Constructs prediction intervals using the CV+ method of Barber et al. (2021). Cross-validation residuals and fold-specific models are used to form observation-specific prediction intervals with finite-sample coverage guarantees.

Usage

conformal_cv(
  x,
  y,
  model,
  x_new = NULL,
  alpha = 0.1,
  n_folds = 10,
  verbose = FALSE,
  seed = NULL
)

Arguments

x

A numeric matrix or data frame of predictor variables.

y

A numeric vector of response values.

model

A fitted model object (e.g., from lm()), a make_model() specification, or a formula (which will fit a linear model).

x_new

A numeric matrix or data frame of new predictor variables. If NULL, intervals are computed for the training data using leave-one-fold-out predictions. Note: when x_new = NULL, prediction intervals for training observations use a self-consistent approximation. For exact CV+ intervals on new data, provide x_new.

alpha

Miscoverage level. Default 0.10 gives 90 percent prediction intervals.

n_folds

Number of cross-validation folds. Default 10.

verbose

Logical. If TRUE, shows a progress bar during fold fitting. Default FALSE.

seed

Optional random seed for reproducible data splitting.

Value

A predictset_reg object. See conformal_split() for details. The method component is "cv_plus". The object also stores fold_models (list of K fitted models), fold_ids (integer vector mapping each observation to its fold), and residuals (leave-fold-out absolute residuals), which are needed by the predict() method to compute CV+ intervals for new data.

Details

Unlike basic CV conformal prediction (which computes a single quantile of CV residuals), CV+ constructs intervals that vary per test point. For each test point, every training observation contributes a lower and upper value based on the fold model that excluded that observation, evaluated at the test point, plus or minus the leave-fold-out residual for that observation. The interval bounds are then taken as quantiles of these per-observation values.

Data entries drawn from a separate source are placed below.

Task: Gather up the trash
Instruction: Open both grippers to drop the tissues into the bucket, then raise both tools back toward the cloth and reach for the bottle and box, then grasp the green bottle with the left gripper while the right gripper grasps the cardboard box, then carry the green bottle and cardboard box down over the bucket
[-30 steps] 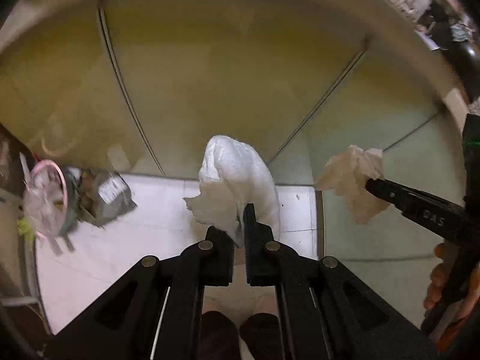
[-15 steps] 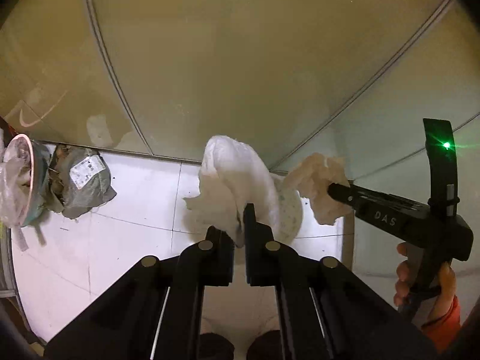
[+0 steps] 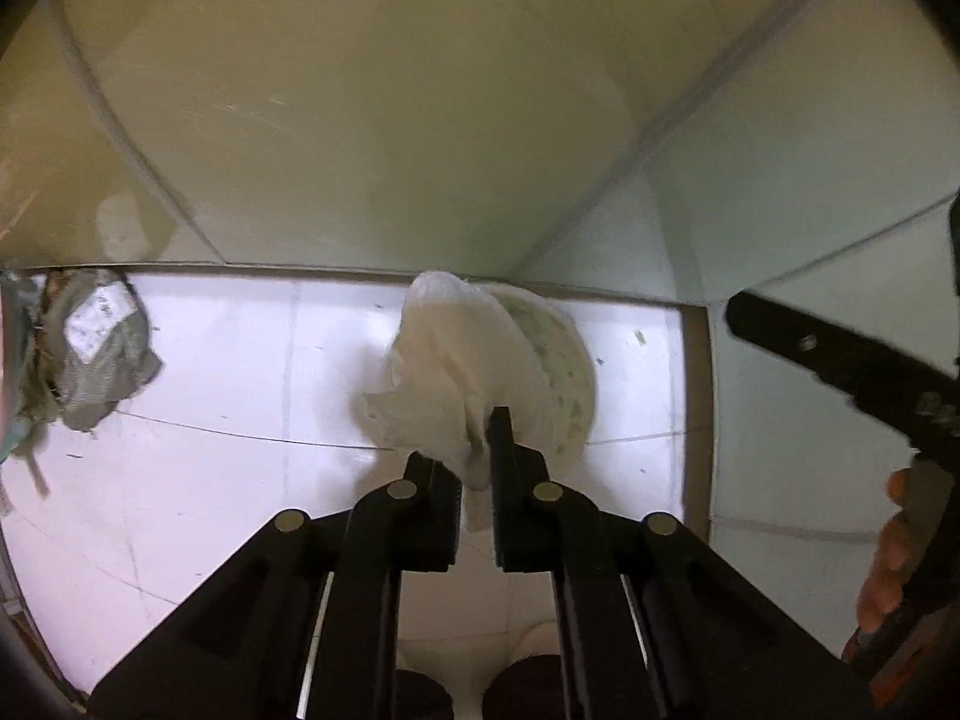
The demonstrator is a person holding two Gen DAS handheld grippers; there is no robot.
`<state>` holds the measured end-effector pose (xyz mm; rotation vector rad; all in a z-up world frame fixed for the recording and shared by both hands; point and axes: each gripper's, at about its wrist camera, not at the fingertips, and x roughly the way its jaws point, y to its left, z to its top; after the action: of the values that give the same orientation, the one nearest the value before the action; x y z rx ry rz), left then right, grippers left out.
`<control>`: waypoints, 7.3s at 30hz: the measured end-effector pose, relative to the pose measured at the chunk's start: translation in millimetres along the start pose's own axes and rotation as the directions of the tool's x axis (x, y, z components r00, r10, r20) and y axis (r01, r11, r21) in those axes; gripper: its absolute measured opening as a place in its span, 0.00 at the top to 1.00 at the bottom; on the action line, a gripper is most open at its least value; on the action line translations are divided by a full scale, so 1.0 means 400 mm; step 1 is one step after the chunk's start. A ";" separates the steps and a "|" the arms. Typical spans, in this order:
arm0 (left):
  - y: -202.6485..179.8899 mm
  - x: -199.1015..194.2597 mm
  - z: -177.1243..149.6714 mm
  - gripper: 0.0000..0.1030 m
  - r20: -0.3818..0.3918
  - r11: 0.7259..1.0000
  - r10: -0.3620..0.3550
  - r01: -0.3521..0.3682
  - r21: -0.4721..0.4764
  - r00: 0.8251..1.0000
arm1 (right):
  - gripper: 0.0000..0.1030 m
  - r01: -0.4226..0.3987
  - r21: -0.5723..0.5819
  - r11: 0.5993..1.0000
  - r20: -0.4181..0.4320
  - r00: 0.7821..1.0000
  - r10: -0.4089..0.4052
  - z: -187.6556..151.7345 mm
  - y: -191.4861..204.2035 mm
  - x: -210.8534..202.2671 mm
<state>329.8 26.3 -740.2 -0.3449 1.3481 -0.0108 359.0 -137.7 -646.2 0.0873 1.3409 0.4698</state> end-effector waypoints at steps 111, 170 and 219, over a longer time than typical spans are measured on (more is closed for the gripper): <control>-0.030 -1.222 1.268 0.08 0.459 0.995 0.097 -0.086 -0.043 0.883 | 0.38 0.202 -0.139 0.969 0.267 0.950 -0.160 1.236 0.453 -0.666; -0.490 -1.281 0.910 0.44 0.521 0.991 0.065 -0.117 0.068 0.851 | 0.63 0.005 -0.186 0.983 0.489 0.868 0.088 0.745 0.182 -1.251; -0.188 -1.008 0.143 0.44 0.227 0.987 0.063 -0.094 0.129 0.972 | 0.63 0.040 -0.011 0.999 0.133 0.990 -0.038 0.014 0.299 -0.883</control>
<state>306.4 51.2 -327.7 -0.1689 1.1315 0.0003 278.1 -161.1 -282.9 0.0800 1.2064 0.4325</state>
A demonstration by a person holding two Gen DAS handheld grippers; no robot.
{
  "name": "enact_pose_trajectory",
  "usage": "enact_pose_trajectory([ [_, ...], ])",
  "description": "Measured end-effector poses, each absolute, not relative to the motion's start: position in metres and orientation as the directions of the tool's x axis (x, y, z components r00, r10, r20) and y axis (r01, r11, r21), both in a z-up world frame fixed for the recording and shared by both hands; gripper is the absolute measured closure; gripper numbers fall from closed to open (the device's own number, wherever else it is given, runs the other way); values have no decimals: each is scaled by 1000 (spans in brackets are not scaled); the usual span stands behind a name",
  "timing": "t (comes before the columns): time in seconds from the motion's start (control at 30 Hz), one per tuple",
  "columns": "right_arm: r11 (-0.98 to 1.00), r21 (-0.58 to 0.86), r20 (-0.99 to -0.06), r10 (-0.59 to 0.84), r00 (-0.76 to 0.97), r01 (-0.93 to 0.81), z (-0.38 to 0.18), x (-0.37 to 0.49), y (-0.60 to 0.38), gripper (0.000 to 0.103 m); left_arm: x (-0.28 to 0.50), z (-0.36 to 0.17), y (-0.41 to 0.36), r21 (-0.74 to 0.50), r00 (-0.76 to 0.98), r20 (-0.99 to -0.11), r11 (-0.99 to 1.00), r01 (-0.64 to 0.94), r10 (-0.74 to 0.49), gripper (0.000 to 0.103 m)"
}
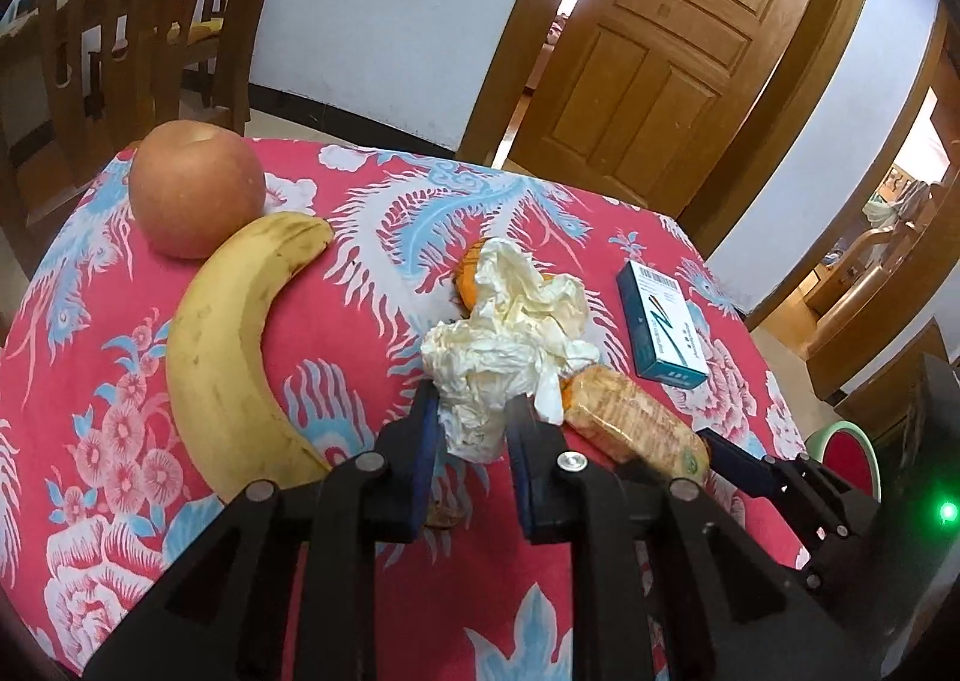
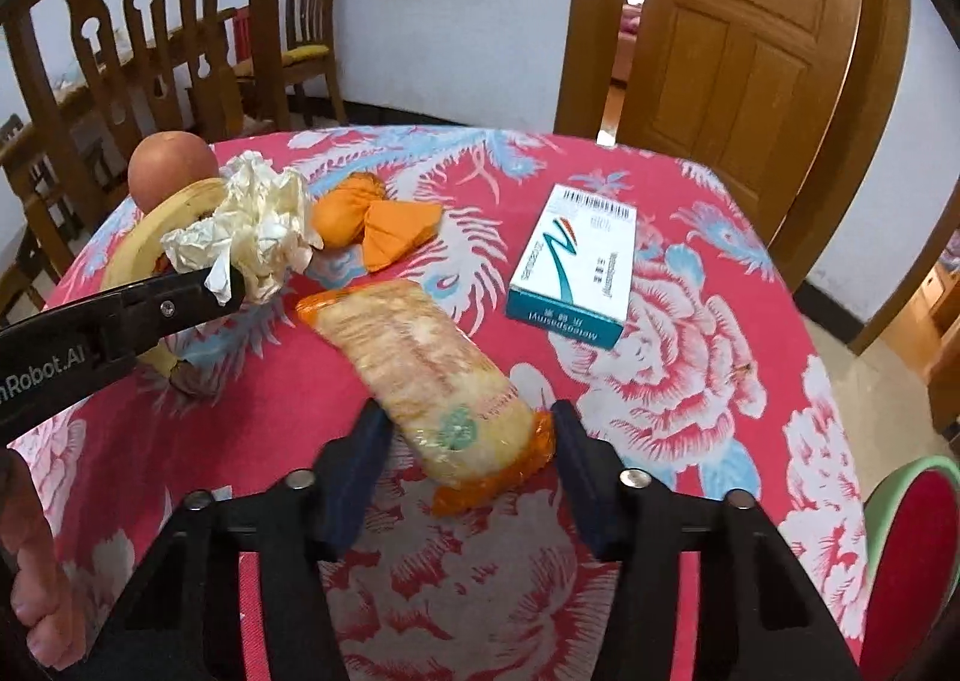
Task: Collect trash
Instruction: 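Grasp the wrapped snack bar packet with the right tool, then carry the crumpled paper and snack bar over the bucket with both tools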
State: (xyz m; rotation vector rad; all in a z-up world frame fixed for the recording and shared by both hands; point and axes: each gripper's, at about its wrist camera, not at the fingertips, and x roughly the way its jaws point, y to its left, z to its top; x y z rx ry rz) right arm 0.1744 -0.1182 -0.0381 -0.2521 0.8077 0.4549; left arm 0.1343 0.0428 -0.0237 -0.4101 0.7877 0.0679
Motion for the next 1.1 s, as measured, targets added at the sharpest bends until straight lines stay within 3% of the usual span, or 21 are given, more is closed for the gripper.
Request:
enact_pose_trajectory([
  [0.47, 886, -60, -736, 272, 620, -460, -37, 173, -117, 53, 131, -24, 39, -350, 708, -696, 918, -188, -120, 81],
  [0.67, 876, -128, -722, 239, 650, -465, -35, 165, -108, 53, 131, -26, 28, -314, 702, -705, 933, -176, -105, 81],
  [0.83, 868, 18, -700, 366, 614, -497, -29, 162, -130, 53, 114, -21, 29, -295, 709, -700, 939, -178, -85, 81],
  [1.1, 889, 94, -676, 387, 627, -448, -22, 153, -158, 53, 97, -8, 24, -296, 722, -687, 939, -175, -82, 81],
])
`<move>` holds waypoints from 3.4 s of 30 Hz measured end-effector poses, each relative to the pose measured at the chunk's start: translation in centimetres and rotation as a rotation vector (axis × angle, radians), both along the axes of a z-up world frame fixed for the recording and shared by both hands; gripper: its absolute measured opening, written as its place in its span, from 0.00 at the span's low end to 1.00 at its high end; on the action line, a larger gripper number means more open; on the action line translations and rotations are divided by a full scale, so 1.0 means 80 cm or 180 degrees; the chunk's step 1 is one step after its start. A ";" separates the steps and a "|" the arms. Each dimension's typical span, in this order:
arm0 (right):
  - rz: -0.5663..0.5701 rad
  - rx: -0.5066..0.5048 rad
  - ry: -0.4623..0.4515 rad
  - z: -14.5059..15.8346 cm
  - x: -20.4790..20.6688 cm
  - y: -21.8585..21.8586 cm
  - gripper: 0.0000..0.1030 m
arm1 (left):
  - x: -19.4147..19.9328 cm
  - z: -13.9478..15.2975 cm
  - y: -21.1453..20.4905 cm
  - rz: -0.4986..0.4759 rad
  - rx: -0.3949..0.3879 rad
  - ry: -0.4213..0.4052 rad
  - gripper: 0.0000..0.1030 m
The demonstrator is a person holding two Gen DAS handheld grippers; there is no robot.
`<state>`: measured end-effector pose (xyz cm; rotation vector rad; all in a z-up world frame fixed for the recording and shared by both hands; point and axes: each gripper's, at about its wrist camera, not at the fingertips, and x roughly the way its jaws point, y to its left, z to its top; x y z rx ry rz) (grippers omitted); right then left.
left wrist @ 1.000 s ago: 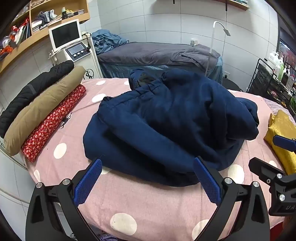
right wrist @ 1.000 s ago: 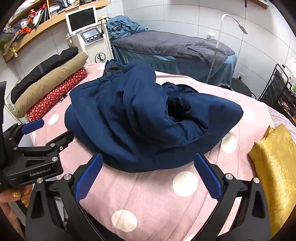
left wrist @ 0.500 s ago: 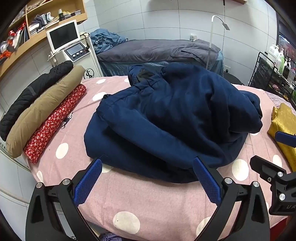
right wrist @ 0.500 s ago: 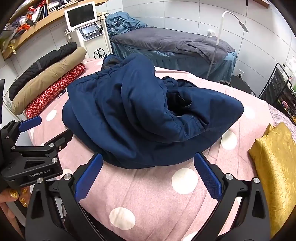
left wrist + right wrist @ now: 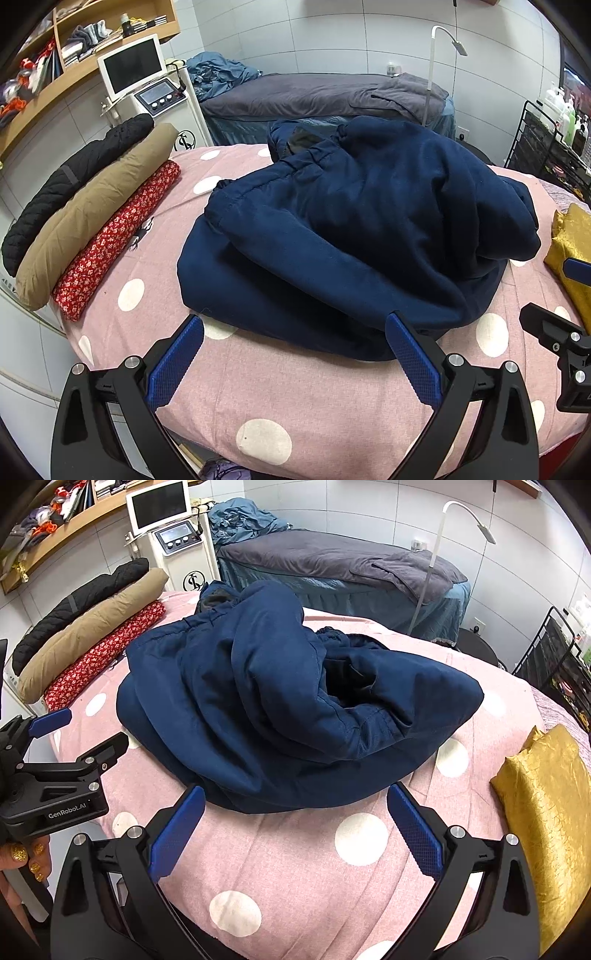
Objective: Fold large clothes
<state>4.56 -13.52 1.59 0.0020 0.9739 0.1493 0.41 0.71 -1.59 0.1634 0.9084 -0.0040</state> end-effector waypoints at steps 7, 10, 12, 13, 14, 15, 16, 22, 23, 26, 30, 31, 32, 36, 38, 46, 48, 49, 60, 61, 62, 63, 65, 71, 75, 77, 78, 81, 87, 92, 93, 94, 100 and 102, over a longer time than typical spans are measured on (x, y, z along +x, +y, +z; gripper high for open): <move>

The CV+ theoretical coverage guarantee is \(1 - 2\alpha\), not \(1 - \alpha\) (Barber et al. 2021, Theorem 2). This is weaker than split conformal's \(1 - \alpha\) guarantee. In practice, CV+ coverage is typically much closer to \(1 - \alpha\).

References

Barber, R.F., Candes, E.J., Ramdas, A. and Tibshirani, R.J. (2021). Predictive inference with the Jackknife+. Annals of Statistics, 49(1), 486-507. doi:10.1214/20-AOS1965

Examples

set.seed(42)
n <- 200
x <- matrix(rnorm(n * 3), ncol = 3)
y <- x[, 1] * 2 + rnorm(n)
x_new <- matrix(rnorm(20 * 3), ncol = 3)

# \donttest{
result <- conformal_cv(x, y, model = y ~ ., x_new = x_new, n_folds = 5)
print(result)
#> 
#> ── Conformal Prediction Intervals (CV+) ────────────────────────────────────────
#>  Coverage target: "90%"
#>  Training: 200 | Calibration: 200 | Predictions: 20
#>  Median residual: 0.6838
#>  Median interval width: 3.175
# }